EXERCISE INSTRUCTIONS: Every line from the one holding "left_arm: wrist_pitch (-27" through the one holding "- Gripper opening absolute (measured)" in the data below must be returned exactly, both ends included, with pictures left out and nothing else added.

DATA TO EXAMINE:

# # # # #

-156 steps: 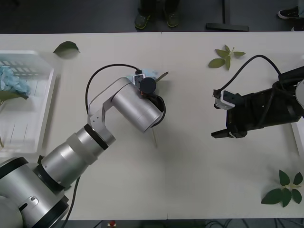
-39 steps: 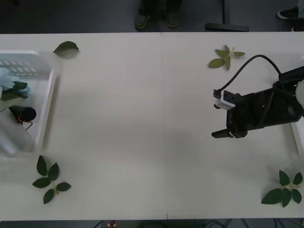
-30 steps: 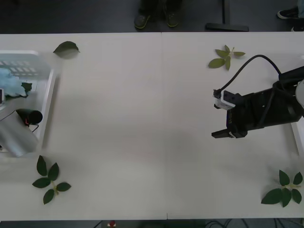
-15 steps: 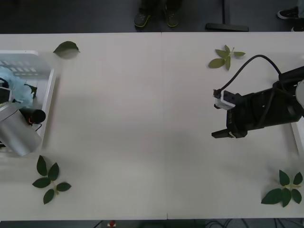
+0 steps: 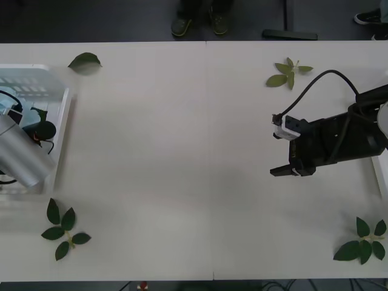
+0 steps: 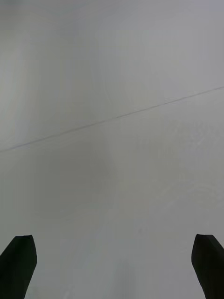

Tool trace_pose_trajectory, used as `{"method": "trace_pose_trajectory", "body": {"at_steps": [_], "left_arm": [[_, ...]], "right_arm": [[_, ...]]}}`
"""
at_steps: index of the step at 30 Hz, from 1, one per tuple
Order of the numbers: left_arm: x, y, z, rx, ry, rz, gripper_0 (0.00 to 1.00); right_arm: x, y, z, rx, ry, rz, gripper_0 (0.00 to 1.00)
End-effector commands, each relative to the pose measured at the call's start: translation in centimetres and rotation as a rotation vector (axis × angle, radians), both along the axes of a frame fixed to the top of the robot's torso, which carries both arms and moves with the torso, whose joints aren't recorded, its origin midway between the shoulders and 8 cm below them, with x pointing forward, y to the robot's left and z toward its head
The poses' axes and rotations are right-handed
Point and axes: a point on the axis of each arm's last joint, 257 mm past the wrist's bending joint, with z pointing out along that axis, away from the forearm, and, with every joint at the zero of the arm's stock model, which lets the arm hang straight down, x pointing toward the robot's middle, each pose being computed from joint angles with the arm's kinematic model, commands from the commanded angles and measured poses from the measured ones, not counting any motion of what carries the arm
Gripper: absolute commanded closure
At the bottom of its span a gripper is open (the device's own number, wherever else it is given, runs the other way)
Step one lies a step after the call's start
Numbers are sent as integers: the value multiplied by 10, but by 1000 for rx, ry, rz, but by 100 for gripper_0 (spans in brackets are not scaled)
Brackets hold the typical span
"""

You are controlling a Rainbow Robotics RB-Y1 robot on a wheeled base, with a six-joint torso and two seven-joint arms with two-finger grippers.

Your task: Place the red flowers into the right box and the blue flowers into the left box. If a person shows an open palm, hand one flower to the person first, then continue sorting.

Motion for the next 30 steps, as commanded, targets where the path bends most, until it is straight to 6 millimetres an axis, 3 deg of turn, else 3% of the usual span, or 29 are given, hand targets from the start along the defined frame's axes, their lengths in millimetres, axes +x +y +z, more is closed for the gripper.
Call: {"method": "trace_pose_trajectory", "body": {"at_steps": [1,7,11,15,24,30], "left_arm": [[-2,-17,32,-43,6,-16,0],[-14,-82,57,-144,6,-114,0],[-14,-133,73,-263,17,-281,0],[-12,-166,87,-353,57,-444,0],[6,-225,123,-362,109,-931,0],[14,-276,131,-358,126,-1240,0]], "right_arm": [[4,3,13,-8,-44,20,3],[4,3,13,-8,-44,20,3],[4,3,13,-8,-44,20,3],[4,3,13,-8,-44,20,3],[4,3,13,-8,-44,20,3],[4,3,13,-8,-44,20,3]]}}
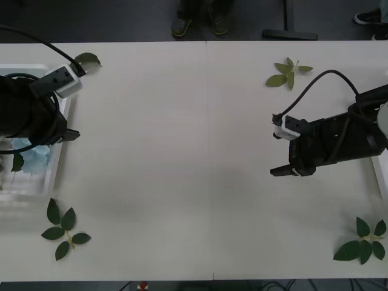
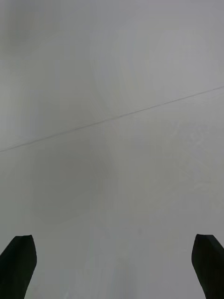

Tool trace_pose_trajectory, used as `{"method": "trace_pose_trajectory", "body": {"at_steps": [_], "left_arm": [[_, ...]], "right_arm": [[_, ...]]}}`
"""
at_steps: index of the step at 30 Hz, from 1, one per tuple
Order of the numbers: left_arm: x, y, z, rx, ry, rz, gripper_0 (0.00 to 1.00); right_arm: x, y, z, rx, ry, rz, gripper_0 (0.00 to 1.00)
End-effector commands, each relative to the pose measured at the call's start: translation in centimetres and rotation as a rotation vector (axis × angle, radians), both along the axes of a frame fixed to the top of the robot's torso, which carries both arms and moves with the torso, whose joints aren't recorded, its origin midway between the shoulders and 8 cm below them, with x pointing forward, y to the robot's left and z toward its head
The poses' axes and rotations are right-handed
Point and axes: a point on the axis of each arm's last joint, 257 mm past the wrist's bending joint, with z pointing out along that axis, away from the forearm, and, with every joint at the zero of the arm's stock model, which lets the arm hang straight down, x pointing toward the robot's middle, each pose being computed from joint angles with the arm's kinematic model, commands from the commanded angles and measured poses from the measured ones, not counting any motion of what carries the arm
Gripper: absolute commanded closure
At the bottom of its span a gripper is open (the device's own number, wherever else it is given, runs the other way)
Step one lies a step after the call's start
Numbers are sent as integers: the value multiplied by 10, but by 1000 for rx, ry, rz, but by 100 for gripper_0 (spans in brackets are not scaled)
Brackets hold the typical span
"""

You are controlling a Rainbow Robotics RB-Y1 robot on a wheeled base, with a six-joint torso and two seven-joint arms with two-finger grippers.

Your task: Place the red flowers into the right box and the blue flowers into the left box. If a person shows an open palm, hand one flower to the person first, then continue sorting.

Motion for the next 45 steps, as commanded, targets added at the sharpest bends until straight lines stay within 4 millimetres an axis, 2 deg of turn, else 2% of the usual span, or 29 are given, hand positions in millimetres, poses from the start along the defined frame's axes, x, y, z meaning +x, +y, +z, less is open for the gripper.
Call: {"method": "trace_pose_trajectory", "body": {"at_steps": [1,3,10,15,22,45], "left_arm": [[10,-38,14,-29,-43,-188,0],[14,-58,14,-61,-49,-289,0],[28,-109,8,-81,-76,-555,0],[34,-134,8,-179,-43,-581,0],[26,-141,4,-214,14,-614,0],[32,-140,14,-247,-14,-592,0]], "right_arm": [[4,3,13,-8,-44,20,3],[4,3,13,-8,-44,20,3],[4,3,13,-8,-44,20,3],[4,3,13,-8,-44,20,3],[4,3,13,-8,-44,20,3],[4,3,13,-8,-44,20,3]]}}
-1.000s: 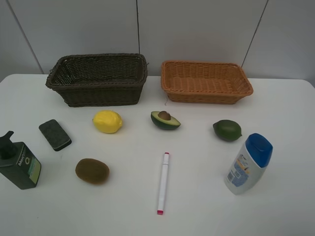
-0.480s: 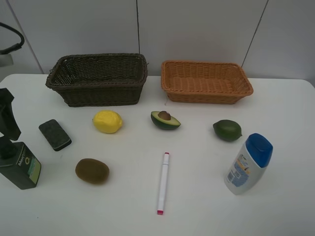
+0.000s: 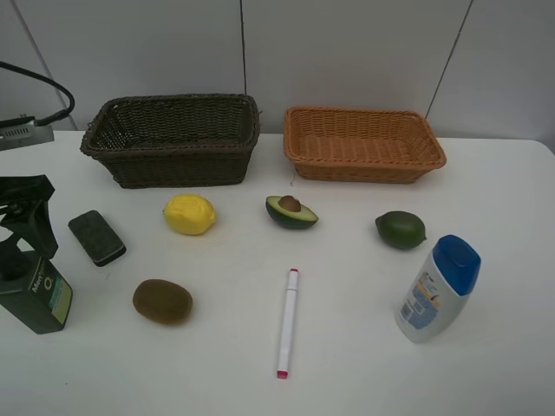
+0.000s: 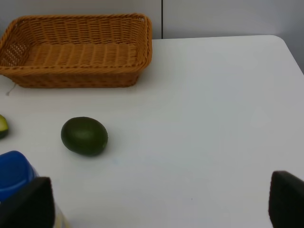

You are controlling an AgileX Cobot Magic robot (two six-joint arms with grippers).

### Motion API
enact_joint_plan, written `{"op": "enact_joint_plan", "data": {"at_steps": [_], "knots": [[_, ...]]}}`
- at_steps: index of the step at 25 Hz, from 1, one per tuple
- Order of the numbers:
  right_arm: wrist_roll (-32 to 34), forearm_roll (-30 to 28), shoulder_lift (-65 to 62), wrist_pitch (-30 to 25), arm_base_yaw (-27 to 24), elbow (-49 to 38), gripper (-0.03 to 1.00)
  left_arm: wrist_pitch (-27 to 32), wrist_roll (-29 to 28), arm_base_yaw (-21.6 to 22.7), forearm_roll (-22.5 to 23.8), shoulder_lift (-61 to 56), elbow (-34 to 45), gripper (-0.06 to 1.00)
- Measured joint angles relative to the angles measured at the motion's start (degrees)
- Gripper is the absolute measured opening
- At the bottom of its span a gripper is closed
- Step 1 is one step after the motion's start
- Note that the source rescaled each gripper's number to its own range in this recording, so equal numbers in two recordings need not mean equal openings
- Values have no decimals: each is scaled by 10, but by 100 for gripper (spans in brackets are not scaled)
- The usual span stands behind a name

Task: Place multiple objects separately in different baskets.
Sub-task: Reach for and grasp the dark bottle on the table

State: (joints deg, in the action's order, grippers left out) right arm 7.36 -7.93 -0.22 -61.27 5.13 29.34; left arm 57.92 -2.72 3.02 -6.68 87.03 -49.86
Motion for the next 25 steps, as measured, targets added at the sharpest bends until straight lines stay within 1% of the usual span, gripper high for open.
{"op": "enact_joint_plan", "data": {"at_steps": [8,18,23,25], "knots": [[0,0,0,0,0,0,99,-42,14,0,0,54,0,100],[0,0,0,0,0,0,99,-50,20,-4,0,97,0,100],[0,0,0,0,0,0,99,-73,15,-47,7,98,0,100],[0,0,0,0,0,0,99,-85,2,-66,14,98,0,100]]}}
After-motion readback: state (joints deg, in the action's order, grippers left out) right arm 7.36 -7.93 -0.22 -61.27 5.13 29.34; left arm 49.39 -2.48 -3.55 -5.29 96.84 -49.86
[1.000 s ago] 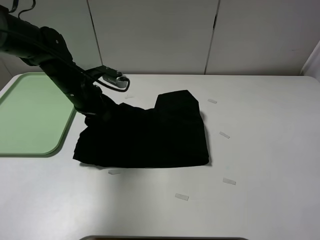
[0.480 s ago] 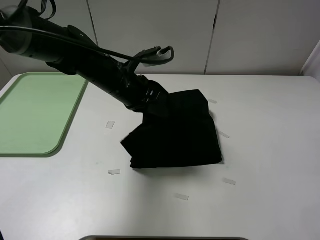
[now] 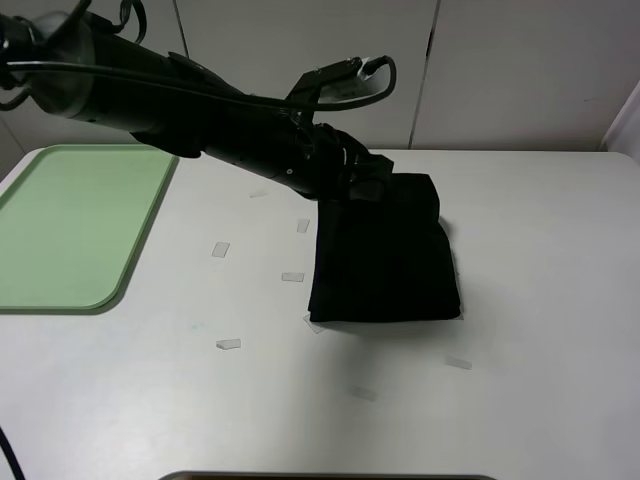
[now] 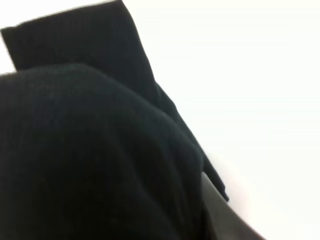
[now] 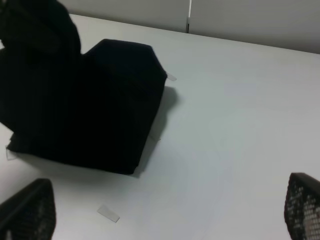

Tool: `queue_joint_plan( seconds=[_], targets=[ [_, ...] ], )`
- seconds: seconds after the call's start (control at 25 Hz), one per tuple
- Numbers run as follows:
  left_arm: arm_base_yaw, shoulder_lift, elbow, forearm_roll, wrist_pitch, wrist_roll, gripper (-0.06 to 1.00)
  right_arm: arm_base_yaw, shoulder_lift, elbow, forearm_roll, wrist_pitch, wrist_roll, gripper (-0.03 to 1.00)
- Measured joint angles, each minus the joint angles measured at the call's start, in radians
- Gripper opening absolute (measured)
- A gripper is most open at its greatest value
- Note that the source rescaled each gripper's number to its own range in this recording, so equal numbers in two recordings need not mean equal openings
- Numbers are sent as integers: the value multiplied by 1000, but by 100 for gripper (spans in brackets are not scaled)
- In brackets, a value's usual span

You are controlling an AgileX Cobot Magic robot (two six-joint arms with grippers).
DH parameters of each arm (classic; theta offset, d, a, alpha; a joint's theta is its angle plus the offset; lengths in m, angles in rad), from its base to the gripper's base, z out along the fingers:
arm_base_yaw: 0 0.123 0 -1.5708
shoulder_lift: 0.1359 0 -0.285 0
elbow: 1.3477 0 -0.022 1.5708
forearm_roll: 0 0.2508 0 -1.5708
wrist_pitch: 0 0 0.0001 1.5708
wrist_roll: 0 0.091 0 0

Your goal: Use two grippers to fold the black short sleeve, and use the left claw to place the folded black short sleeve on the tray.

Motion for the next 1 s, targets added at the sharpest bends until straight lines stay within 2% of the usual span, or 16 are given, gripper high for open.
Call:
queue_joint_plan(
  seconds=[0.16,0.36,0.76,1.0],
  targets=[
    [-45,0,0,-134,-80,106,9,0,0,0,0,0,0,100],
    [-93,0,0,-264,-155,169,9,0,0,0,0,0,0,100],
    [-101,83,-66,-318,-189,131,9,0,0,0,0,0,0,100],
    [-101,177,-198,-287,-195,-15,9,0,0,0,0,0,0,100]
  ],
)
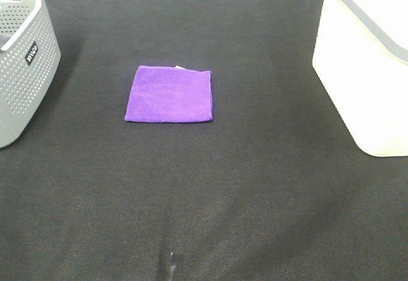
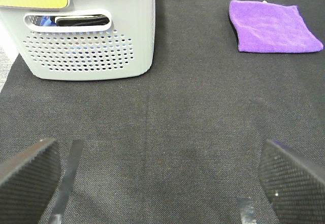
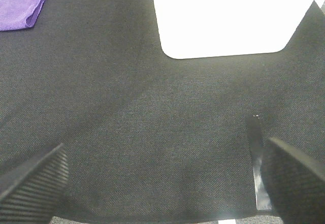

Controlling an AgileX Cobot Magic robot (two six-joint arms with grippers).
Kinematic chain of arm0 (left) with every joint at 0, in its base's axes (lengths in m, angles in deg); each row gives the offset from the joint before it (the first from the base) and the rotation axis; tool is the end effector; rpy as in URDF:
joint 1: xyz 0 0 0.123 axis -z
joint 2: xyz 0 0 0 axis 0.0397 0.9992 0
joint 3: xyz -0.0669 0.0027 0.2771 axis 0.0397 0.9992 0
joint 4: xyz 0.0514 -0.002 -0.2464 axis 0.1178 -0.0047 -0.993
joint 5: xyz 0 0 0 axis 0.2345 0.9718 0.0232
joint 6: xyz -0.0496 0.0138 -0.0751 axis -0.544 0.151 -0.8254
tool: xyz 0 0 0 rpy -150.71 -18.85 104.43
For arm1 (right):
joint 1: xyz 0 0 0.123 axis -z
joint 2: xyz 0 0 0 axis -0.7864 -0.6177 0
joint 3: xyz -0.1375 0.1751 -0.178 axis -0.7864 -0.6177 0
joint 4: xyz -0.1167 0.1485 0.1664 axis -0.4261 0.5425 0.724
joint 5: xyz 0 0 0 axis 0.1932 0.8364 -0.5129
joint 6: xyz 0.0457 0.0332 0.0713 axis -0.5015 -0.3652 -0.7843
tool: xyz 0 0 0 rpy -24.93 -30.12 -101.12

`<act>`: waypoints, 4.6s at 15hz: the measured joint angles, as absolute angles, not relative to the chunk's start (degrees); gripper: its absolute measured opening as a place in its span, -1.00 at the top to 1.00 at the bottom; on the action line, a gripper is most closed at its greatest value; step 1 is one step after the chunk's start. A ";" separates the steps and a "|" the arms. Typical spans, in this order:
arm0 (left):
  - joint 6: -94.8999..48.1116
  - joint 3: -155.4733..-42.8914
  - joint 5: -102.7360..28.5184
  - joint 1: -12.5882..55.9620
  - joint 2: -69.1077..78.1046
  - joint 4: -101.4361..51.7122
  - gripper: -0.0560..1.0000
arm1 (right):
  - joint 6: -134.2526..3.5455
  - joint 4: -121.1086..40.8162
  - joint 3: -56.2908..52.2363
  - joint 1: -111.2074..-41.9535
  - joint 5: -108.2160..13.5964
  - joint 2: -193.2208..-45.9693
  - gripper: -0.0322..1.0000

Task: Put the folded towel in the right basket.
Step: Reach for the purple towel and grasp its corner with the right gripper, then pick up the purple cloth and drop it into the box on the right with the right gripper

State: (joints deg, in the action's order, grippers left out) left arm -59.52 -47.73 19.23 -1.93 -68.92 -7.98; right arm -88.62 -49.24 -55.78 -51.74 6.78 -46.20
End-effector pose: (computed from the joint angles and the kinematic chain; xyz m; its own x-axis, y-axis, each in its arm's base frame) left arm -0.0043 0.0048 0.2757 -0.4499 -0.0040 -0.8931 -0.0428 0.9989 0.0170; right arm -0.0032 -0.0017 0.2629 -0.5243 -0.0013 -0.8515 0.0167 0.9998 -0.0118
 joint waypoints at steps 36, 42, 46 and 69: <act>-59.52 -47.73 19.23 -1.93 -68.92 -7.98 -0.98 | -83.23 -13.38 39.97 -68.92 -1.93 -189.90 -0.93; -59.52 -47.73 19.23 -1.93 -68.92 -7.98 -0.98 | -85.35 -15.15 50.16 -68.92 1.56 -198.89 -0.91; -59.52 -47.73 19.23 -1.93 -68.92 -7.98 -0.98 | -86.73 -14.41 51.14 -71.27 -0.33 -200.61 -0.84; -59.52 -47.73 19.23 -1.93 -68.92 -7.98 -0.98 | -88.22 -39.39 83.91 -55.52 12.97 -177.58 0.84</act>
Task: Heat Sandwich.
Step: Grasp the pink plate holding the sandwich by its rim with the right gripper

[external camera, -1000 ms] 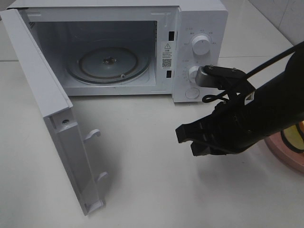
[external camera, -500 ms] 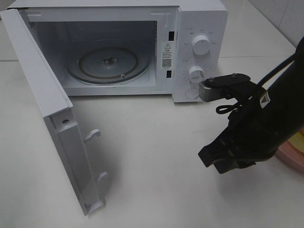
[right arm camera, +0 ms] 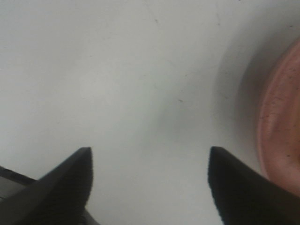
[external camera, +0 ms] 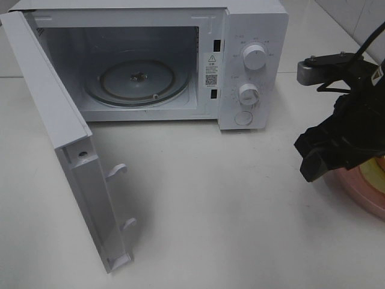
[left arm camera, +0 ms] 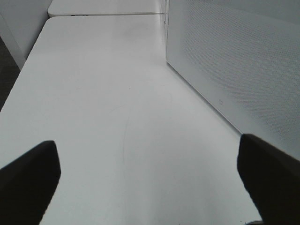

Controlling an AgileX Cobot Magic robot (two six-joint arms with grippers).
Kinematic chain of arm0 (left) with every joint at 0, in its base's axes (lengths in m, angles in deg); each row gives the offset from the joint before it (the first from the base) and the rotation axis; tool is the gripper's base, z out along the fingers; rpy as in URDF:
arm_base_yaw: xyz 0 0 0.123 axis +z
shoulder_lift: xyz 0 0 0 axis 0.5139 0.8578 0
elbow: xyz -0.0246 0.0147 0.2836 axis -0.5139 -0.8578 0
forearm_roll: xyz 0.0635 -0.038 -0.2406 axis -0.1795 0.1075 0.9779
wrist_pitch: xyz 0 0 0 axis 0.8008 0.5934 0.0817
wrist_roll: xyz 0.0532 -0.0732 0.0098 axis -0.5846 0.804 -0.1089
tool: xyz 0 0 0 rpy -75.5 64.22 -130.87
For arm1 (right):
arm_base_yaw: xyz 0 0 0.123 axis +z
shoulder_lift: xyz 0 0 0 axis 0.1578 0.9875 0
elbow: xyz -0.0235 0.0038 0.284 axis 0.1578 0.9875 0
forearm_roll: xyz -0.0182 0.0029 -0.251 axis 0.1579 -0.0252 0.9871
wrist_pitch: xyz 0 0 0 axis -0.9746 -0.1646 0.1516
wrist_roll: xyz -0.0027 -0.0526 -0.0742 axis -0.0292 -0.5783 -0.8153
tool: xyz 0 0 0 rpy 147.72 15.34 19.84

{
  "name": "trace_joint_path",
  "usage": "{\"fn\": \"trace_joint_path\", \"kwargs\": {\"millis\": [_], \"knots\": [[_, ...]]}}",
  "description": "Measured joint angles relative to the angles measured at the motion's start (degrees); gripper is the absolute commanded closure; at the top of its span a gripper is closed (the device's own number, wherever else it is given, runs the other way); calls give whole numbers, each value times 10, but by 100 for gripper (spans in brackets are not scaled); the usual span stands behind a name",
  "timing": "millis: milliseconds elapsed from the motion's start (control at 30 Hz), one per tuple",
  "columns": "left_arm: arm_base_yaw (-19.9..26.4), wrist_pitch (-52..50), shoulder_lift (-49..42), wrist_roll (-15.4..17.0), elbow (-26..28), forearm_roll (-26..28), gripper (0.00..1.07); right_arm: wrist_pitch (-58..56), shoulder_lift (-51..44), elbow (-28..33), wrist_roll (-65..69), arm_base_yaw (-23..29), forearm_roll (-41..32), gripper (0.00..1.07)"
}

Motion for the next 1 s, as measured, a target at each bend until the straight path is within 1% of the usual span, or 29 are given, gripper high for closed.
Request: {"fn": "trace_joint_path", "kwargs": {"millis": [33, 67, 133, 167, 300, 333, 400, 467, 600, 1000], "knots": [[0, 0, 0, 0, 0, 0, 9, 0, 0, 0, 1, -1, 14, 14], [0, 0, 0, 0, 0, 0, 9, 0, 0, 0, 1, -1, 14, 14], [0, 0, 0, 0, 0, 0, 9, -1, 0, 0, 6, -1, 38, 10], [0, 0, 0, 0, 0, 0, 9, -1, 1, 0, 17, -1, 62, 10], [0, 0, 0, 0, 0, 0, 9, -1, 4, 0, 41, -7, 96, 12], [0, 0, 0, 0, 0, 0, 9, -1, 15, 0, 47, -17, 105, 13], [0, 0, 0, 0, 0, 0, 9, -1, 19, 0, 51, -21, 108, 13], [0, 0, 0, 0, 0, 0, 9, -1, 44, 0, 55, -37, 112, 14], [0, 0, 0, 0, 0, 0, 9, 2, 74, 0, 55, -51, 113, 16], [0, 0, 0, 0, 0, 0, 9, 46, 135, 0, 54, -64, 112, 19]]}}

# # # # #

RESULT OF THE EXERCISE:
  left_arm: wrist_pitch (-27 to 32), wrist_roll (-29 to 28), arm_base_yaw (-21.6 to 22.7), forearm_roll (-22.5 to 23.8), shoulder_lift (-61 to 56), elbow (-34 to 45), gripper (-0.06 to 1.00)
- Measured joint angles relative to the angles measured at the motion's start (degrees)
- Gripper is the absolute measured opening
- At the bottom of its span a gripper is closed
- Step 1 is one step after the motion's start
- Note that the source rescaled each gripper's number to its own range in this recording, so equal numbers in two recordings need not mean equal openings
- Values have no decimals: each is scaled by 10, but by 100 for gripper (spans in brackets are not scaled)
- The usual span stands behind a name

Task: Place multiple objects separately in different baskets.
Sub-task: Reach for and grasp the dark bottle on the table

State: (joints deg, in the action's order, grippers left out) right arm 7.36 -7.93 -0.22 -61.27 5.13 29.34; left arm 57.92 -2.72 3.02 -6.68 87.03 -49.86
Motion for the next 25 steps, as measured, targets added at the sharpest bends until straight lines stay within 1% of the usual span, gripper high for open.
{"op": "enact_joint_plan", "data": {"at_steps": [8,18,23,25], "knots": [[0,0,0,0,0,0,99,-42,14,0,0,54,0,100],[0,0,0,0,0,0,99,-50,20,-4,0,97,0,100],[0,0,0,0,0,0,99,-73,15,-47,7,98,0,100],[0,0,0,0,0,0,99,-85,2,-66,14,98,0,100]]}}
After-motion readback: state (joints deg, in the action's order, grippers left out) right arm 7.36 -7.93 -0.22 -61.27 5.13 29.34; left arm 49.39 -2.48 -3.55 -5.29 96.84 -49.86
[1.000 s ago] 
[0.480 s ago] 
[now] 
[now] 
[now] 

Tool: `queue_joint_plan( seconds=[_], targets=[ [_, ...] ], )`
- seconds: seconds after the call's start (control at 25 Hz), one per tuple
- Numbers run as follows:
  left_arm: arm_base_yaw, shoulder_lift, elbow, forearm_roll, wrist_pitch, wrist_roll, gripper (-0.06 to 1.00)
  right_arm: arm_base_yaw, shoulder_lift, elbow, forearm_roll, wrist_pitch, wrist_roll, gripper (-0.03 to 1.00)
- Measured joint angles, each minus the joint angles measured at the call's start, in radians
- Gripper opening absolute (measured)

The exercise was answered completely.